Manufacturing climbed 7.3 points to 42.5 last month, seasonally adjusted, from in November, according to the Bank of New Zealand-Business NZ Performance of Manufacturing Index. A reading below 50 indicates a contraction. Manufacturing shrank in nine months of 2008.

The index climbed from a record low in November to the second-lowest level since the survey began in 2002. Prospects for 2009 may be just as grim, with prospects for growth in export markets to stall, dwindling corporate profits and a slump in tourism.

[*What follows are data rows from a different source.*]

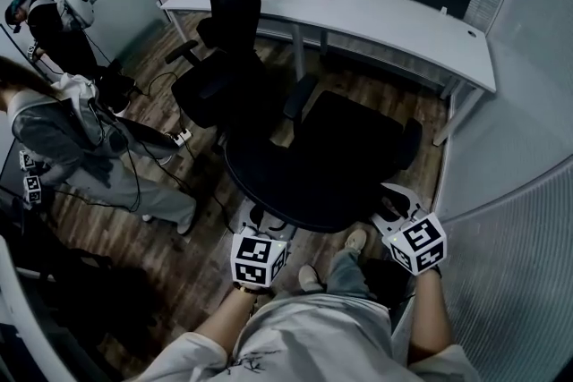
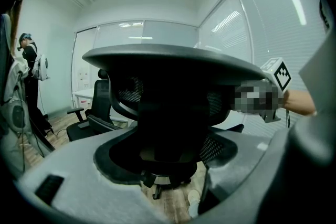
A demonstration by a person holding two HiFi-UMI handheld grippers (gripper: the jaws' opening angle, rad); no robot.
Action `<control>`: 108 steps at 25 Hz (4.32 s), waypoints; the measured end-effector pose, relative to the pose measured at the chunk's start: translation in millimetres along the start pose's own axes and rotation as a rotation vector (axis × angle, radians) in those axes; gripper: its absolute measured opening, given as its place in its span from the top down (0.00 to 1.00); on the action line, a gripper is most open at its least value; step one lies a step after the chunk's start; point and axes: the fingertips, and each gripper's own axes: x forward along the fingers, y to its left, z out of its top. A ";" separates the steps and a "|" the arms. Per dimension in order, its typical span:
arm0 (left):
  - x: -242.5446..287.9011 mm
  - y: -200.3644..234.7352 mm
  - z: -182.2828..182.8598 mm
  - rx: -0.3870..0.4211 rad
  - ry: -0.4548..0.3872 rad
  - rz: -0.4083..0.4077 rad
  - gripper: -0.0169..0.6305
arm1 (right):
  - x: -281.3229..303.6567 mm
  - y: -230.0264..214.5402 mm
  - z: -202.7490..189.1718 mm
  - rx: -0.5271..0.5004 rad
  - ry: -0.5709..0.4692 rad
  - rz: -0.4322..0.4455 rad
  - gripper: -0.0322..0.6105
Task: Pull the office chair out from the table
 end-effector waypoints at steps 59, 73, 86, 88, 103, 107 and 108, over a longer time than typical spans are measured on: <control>-81.1 -30.3 -41.0 -0.036 0.012 0.071 0.47 | -70.2 55.4 -31.7 0.116 -0.082 -0.154 0.70; -155.2 -95.4 -44.0 -0.054 -0.039 0.027 0.82 | -134.0 123.9 -43.1 0.178 -0.135 -0.162 0.94; -185.6 -137.6 -48.0 -0.041 -0.005 -0.029 0.96 | -161.7 176.6 -50.1 0.187 -0.103 -0.078 0.94; -186.4 -140.7 -47.4 -0.045 -0.001 -0.041 0.96 | -161.9 179.6 -49.4 0.189 -0.100 -0.077 0.94; -186.0 -114.9 -51.5 -0.015 0.021 -0.123 0.96 | -128.0 195.3 -29.7 0.217 -0.114 -0.100 0.94; -185.5 -107.1 -54.2 -0.002 0.016 -0.108 0.96 | -120.8 200.5 -27.9 0.209 -0.114 -0.091 0.94; -185.0 -106.7 -55.1 0.007 0.015 -0.105 0.96 | -120.3 200.9 -27.5 0.210 -0.115 -0.090 0.94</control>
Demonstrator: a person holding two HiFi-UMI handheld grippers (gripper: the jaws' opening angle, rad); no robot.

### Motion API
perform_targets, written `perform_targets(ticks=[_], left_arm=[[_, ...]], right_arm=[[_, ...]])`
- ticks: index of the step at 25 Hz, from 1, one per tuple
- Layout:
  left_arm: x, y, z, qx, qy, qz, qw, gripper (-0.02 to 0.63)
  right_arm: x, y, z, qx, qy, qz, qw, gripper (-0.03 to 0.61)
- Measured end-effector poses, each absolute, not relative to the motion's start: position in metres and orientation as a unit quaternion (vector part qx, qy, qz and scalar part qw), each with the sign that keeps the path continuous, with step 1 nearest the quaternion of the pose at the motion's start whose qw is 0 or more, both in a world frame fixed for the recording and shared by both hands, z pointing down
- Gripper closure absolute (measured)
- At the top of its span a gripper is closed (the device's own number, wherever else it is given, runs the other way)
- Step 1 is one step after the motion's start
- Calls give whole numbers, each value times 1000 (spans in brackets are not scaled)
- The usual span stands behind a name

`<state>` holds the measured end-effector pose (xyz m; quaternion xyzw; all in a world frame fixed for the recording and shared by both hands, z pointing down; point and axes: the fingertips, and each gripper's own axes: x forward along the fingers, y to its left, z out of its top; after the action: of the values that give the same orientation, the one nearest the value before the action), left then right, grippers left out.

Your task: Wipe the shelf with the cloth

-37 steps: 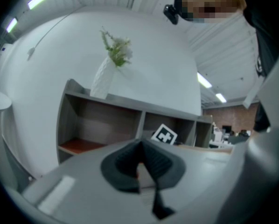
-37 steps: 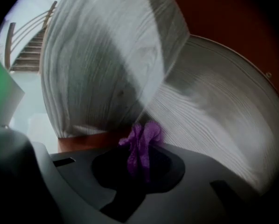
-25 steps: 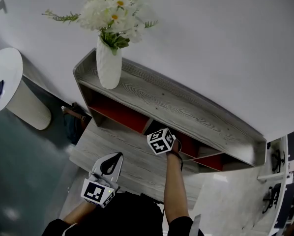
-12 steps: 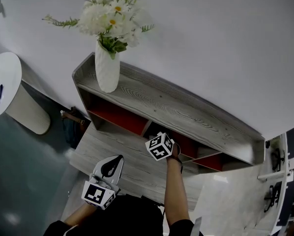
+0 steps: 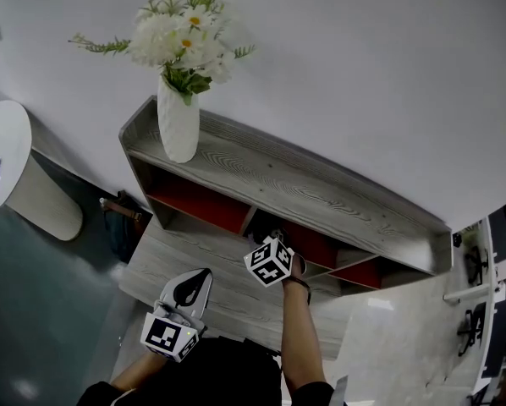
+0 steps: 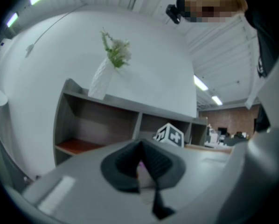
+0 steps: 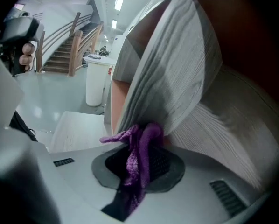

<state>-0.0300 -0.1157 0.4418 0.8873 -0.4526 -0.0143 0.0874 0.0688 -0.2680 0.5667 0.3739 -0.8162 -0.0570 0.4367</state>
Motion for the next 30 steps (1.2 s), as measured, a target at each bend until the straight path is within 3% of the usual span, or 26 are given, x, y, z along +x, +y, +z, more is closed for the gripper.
perform_targets(ticks=[30], left_arm=[[-23,-124,448,901,-424,-1,92,615]], right_arm=[[54,-197,586,366,-831,-16,418,532]])
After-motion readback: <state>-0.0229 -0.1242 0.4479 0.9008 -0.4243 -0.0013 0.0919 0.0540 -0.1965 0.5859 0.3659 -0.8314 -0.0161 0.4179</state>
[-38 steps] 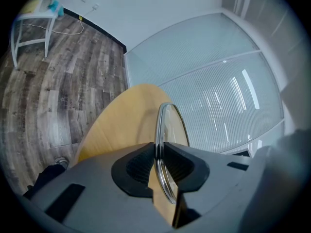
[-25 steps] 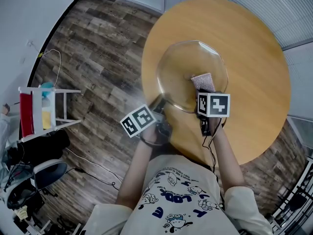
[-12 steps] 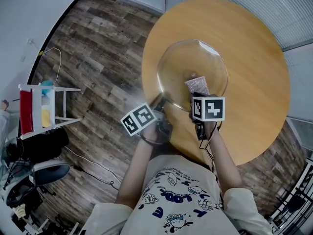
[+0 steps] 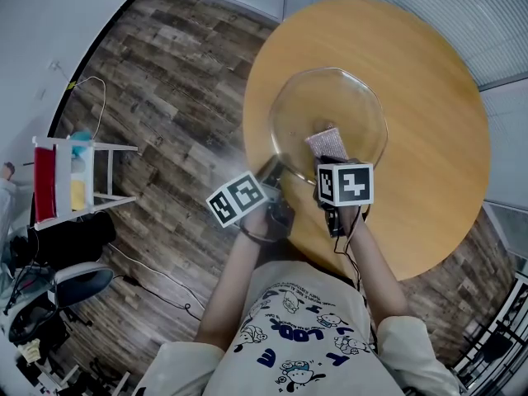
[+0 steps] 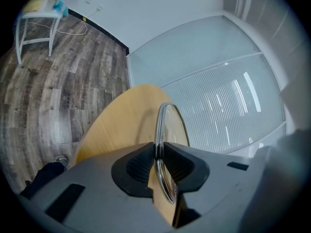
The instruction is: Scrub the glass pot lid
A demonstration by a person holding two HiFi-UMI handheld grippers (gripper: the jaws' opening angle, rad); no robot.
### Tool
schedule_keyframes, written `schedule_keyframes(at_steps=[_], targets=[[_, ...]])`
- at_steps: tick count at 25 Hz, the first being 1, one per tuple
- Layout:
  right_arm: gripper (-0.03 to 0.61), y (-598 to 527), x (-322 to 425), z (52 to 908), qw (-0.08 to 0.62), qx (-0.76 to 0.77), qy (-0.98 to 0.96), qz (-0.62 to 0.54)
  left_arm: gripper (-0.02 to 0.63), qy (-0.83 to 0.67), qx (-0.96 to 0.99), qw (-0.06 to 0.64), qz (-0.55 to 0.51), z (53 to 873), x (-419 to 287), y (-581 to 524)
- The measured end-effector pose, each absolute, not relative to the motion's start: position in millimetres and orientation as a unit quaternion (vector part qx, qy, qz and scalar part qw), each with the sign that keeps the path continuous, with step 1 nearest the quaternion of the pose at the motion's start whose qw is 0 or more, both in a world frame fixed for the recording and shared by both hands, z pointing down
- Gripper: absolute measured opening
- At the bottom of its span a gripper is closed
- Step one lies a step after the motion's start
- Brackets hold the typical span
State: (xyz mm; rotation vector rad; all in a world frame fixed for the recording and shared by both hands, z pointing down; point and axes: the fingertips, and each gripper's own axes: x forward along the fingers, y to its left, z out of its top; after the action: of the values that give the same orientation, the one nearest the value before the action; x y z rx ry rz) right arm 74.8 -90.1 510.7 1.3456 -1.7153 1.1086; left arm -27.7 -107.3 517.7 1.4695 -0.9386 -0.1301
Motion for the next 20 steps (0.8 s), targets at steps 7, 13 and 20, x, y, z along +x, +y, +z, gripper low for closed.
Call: schedule_keyframes(at_steps=[7,13,20], targets=[[0.055,-95.1,62.9,509.4,0.344,0.507,-0.668,0.422,0.067,-0.410,0.645,0.642,-0.056,516.1,-28.6,-107.8],[0.055,-99.0,51.9,511.0,0.348,0.496,-0.681,0.412,0.067,-0.410,0.646,0.642,-0.055,518.0,-29.9,-107.8],[0.055,-103.4,39.3,509.7,0.360,0.483,-0.693,0.396,0.067,-0.410,0.646,0.641,-0.056,517.1,-31.6,-109.3]])
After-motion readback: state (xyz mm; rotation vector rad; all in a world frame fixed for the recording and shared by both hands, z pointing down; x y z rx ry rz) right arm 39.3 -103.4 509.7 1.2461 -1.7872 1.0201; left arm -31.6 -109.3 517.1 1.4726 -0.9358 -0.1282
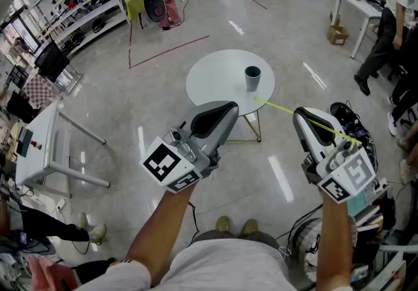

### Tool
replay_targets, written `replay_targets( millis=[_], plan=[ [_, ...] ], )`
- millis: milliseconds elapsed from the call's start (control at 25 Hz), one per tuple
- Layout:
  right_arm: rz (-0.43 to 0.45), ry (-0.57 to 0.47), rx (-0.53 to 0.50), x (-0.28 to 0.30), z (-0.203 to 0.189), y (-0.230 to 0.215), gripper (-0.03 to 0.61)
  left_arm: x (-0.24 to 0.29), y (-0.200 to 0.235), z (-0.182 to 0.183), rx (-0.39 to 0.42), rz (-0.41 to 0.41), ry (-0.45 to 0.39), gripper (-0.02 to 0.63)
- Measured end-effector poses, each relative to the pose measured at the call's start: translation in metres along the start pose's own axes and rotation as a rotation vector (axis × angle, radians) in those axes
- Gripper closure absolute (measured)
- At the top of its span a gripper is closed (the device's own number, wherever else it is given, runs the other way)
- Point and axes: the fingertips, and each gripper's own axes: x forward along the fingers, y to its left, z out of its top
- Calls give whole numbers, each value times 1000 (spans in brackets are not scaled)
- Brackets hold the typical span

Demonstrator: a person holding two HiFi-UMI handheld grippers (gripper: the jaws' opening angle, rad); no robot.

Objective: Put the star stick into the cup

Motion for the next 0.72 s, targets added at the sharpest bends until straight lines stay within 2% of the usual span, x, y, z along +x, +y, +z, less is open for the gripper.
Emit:
replay_targets(
  millis=[560,720],
  plan=[
    [27,22,-21,4,-3,3,557,-4,4,-6,-4,27,-1,598],
    [37,17,-17,-8,-3,-10,557,10,-5,-10,6,37,5,598]
  ],
)
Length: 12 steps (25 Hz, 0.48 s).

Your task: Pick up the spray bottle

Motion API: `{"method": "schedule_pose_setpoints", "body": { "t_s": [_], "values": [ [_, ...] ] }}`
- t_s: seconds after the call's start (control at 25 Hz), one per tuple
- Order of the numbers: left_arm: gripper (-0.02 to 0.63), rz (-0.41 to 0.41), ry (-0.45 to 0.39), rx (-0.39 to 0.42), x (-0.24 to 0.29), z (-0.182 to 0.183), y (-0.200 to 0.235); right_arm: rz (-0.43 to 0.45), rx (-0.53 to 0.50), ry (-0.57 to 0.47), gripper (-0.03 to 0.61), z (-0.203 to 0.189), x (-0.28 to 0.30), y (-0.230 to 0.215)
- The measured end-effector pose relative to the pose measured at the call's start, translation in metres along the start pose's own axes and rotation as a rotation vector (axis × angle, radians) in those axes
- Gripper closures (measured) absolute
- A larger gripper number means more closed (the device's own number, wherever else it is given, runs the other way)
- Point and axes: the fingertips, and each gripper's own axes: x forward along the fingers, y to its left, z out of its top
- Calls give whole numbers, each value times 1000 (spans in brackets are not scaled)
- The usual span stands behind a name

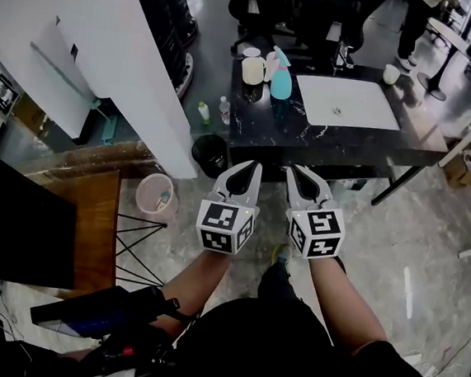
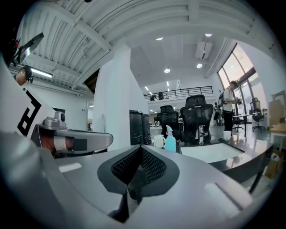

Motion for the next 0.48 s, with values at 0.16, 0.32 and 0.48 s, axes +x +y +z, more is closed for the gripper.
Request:
{"method": "schedule_pose_setpoints", "body": {
  "t_s": [0.16, 0.32, 0.48],
  "values": [
    [614, 17, 10, 4, 57, 5, 16, 28, 6, -4, 551, 6, 46, -39],
    [614, 38, 13, -2, 113, 8, 31, 48, 8, -8, 551, 12, 91, -78],
    [614, 65, 42, -4, 153, 5, 44, 78, 16, 1, 551, 14, 127, -106]
  ]
}}
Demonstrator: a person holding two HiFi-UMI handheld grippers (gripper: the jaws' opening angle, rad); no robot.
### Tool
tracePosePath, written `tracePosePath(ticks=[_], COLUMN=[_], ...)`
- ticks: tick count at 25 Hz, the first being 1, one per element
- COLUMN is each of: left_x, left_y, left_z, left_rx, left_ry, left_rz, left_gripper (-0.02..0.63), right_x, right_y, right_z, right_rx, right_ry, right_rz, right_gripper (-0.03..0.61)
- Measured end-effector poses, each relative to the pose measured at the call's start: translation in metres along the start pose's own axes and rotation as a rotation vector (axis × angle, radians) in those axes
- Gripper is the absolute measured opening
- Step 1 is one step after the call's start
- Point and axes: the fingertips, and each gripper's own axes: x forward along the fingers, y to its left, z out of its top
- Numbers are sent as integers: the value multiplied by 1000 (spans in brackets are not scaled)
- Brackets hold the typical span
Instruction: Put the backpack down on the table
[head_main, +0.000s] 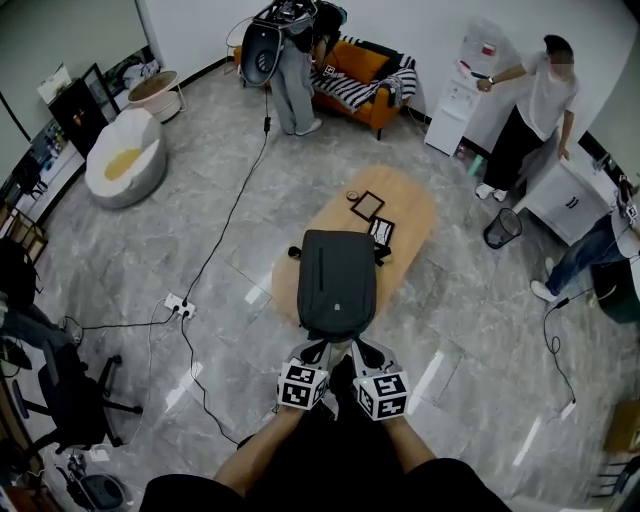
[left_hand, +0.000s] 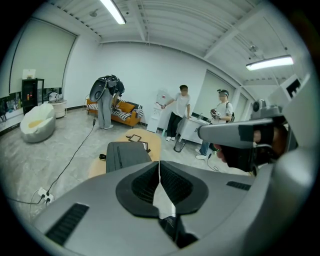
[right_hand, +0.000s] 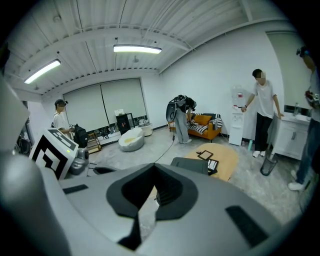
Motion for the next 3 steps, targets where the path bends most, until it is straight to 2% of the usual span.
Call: tracePosePath(ticks=[3], left_x=[-3], left_y=[5], left_z=[-3], left_rx=[-5], left_ry=[5], left_rz=[5], left_gripper=[18], right_x=[3], right_y=[5], right_z=[-1], right_rx=[-3], right_ry=[5], right_rz=[6], right_gripper=[8])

"The dominant issue is fast becoming sagging international demand," said Craig Ebert, markets economist at Bank of New Zealand. "As soon ago as September the view was that the global economy would pretty much soft land," he said. "Just four months down the track and utter collapse is the agreed view."

All of New Zealand's major trading partner economies except Australia, the largest, are forecast to shrink this year, with the U.S. heading for a 1.8% contraction, Japan's at -1.7% and the Eurozone economy at -1.4%. Growth in Australia, which accounts for about a third of New Zealand trade, will drop to 0.9% from 2.5%. The consensus forecasts were included in BNZ's analysis of the PMI.

"The even bigger concern is that the consensus view on global growth for the year is not yet soft enough," with the prospects for the first half of 2009 to be even weaker than the end of 2008, Ebert said.

The JPMorgan Global PMI was at 33.2 last month, the weakest since the composite survey began in 1998. The POMI for the U.S. weakened to 32.4 while the Australian PMI was at 33.7.

Demand for tourism, which accounts for about 10% of New Zealand's economy, may "come to a complete standstill," he said.

Shares of Tourism Holdings, the nation's biggest campervan operator, fell 2.9% to 68 cents and has dropped 50% in the pasty six months.

Of the five seasonally adjusted defusion indexes in the PMI, four showed a contraction in December, according to the report.

Production lifted to 39.9 after falling to 29.3 in November, the first time it had dropped below 30. Employment edged higher to 41.9 from 39.9, new orders picked up to 42.2 from 35, deliveries of raw materials were at 43.7 from 37.2 and finished stocks were at 50.5 from 47.3.